Restorative Justice in Murder Cases

The New Orleans District Attorney’s office is implementing restorative justice to resolve murder cases. It’s been used to induce a plea agreement for one murderer, and reduce the sentence of another.

Jeremy Burse was just 15 in 2010 when he and his friend Anthony Davis, 16, tried to rob a security guard. Burse shot at the fleeing security guard and the bullet ricocheted, striking and killing Davis.
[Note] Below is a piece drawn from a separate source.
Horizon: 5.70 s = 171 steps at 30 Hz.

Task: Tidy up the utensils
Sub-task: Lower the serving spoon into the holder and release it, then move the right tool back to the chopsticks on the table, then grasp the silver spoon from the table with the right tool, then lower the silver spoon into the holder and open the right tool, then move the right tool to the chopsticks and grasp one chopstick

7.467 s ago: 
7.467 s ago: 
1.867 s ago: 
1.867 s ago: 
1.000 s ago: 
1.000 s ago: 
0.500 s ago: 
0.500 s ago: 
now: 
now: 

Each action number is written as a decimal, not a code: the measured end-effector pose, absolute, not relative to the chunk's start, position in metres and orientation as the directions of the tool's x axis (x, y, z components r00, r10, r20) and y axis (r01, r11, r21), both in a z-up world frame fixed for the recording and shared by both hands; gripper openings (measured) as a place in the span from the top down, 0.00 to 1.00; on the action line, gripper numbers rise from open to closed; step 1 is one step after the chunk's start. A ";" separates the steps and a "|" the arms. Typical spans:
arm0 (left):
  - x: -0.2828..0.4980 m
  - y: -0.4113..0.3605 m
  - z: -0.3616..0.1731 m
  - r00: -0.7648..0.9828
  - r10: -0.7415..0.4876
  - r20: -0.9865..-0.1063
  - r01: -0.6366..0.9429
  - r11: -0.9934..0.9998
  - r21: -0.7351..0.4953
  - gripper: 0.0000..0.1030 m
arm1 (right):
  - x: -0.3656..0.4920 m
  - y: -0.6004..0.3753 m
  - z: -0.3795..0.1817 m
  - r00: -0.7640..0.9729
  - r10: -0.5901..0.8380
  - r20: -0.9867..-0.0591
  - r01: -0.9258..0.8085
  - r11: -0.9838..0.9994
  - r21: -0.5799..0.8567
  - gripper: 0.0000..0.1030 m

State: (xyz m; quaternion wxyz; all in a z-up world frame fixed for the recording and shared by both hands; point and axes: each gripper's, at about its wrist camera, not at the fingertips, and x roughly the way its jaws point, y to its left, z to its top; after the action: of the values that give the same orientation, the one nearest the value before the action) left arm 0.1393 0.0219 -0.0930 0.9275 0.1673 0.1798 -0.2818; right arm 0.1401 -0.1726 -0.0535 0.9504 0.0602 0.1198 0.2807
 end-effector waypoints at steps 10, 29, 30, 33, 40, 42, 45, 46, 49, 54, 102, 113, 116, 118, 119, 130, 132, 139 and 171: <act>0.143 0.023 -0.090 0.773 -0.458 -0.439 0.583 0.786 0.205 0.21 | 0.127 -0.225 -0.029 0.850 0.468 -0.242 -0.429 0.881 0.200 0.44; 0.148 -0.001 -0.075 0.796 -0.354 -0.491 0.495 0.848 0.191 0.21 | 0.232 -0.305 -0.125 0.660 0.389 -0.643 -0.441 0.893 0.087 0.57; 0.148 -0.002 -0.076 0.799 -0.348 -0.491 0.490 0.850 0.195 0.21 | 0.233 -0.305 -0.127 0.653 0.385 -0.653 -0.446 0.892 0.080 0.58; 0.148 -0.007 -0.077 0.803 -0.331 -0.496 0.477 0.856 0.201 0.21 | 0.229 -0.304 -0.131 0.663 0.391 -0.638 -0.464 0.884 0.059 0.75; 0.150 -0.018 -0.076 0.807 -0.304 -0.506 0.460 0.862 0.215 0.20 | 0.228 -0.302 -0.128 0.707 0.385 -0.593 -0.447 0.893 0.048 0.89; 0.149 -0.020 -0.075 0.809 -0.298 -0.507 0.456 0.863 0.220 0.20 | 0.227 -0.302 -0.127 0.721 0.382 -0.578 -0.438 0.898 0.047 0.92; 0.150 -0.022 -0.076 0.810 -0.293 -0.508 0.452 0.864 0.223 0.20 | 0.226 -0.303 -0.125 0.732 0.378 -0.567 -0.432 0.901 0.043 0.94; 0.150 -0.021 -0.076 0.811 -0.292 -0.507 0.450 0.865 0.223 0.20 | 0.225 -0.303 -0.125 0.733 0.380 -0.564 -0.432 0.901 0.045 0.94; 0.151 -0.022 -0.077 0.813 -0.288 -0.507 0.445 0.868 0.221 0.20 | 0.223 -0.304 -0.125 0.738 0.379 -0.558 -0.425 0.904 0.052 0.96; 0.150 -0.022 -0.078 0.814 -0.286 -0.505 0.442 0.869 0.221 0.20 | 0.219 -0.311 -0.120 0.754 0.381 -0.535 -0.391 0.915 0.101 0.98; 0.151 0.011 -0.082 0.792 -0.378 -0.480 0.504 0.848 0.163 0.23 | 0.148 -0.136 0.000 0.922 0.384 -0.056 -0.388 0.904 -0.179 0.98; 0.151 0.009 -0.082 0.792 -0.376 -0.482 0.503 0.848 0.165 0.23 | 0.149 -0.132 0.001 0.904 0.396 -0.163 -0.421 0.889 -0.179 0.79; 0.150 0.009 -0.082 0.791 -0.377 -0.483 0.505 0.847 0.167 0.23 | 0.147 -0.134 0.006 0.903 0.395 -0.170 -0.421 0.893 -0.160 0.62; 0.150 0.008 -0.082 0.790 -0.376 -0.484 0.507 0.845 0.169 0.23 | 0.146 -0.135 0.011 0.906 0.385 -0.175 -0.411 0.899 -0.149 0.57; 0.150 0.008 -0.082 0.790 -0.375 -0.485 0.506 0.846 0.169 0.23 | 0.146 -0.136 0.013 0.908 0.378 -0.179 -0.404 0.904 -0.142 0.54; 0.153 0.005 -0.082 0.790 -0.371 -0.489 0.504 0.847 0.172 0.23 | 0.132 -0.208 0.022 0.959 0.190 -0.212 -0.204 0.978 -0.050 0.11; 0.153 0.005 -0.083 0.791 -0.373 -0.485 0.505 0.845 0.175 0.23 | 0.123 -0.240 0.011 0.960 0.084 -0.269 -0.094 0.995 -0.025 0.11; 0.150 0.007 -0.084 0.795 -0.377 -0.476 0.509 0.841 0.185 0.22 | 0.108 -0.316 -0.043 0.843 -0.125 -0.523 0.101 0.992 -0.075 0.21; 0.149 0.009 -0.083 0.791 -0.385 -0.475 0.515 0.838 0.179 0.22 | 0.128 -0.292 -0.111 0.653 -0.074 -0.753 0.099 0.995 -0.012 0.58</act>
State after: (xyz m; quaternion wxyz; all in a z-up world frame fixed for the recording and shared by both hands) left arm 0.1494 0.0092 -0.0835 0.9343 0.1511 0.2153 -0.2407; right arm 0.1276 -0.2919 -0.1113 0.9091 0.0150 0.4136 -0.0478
Burse was sentenced to life without parole, but the U.S. Supreme Court held that life sentences for juvenile offenders were unconstitutional, so the Orleans Parish DA office decided to use a process it termed mediation to review Burse’s sentence.

The mediation involved Burse, by then 21, his attorney, his family, victim Anthony Davis’s mother Gilda Davis, and Assistant DA Laura Rodrigue, who heads the restorative justice unit for the Orleans Parish DA office. Apparently after an emotional half-day meeting, they all agreed to recommend that Burse plead to an amended charge of manslaughter and receive a 25-year sentence for that. The judge agreed.

Gilda Davis said afterwards that Burse had offered a tearful apology during the mediation.

In an earlier case, a process called mediation was used to induce a defendant to plead guilty to manslaughter on the day his murder trial was scheduled to begin. The defendant, Cornell Augustine, was remorseful, and the victim’s family was willing to consider forgiveness over vengeance, so Assistant DA Rodrigue thought this might be a good case for mediation. The defendant and his attorney met with the DA and the victim’s family to discuss a plea deal. The defendant could have faced life in prison if convicted of murder; instead he was sentenced to 30 years on the manslaughter conviction.

The articles on these mediations imply that the DA was herself the mediator between the offender and the victim’s family—but of course the DA is hardly neutral, so it’s not clear to me that this is really mediation. It may be an expanded guilty-plea negotiation, or more like a 3-way negotiation, since the DA’s interests don’t align perfectly with the victim’s family. Typically mediation has been used in the criminal context only post-conviction, to determine sentencing, and never in cases involving violent crimes. Even if this isn’t quite mediation, it’s interesting to see an alternative approach being used in criminal cases to everyone’s satisfaction.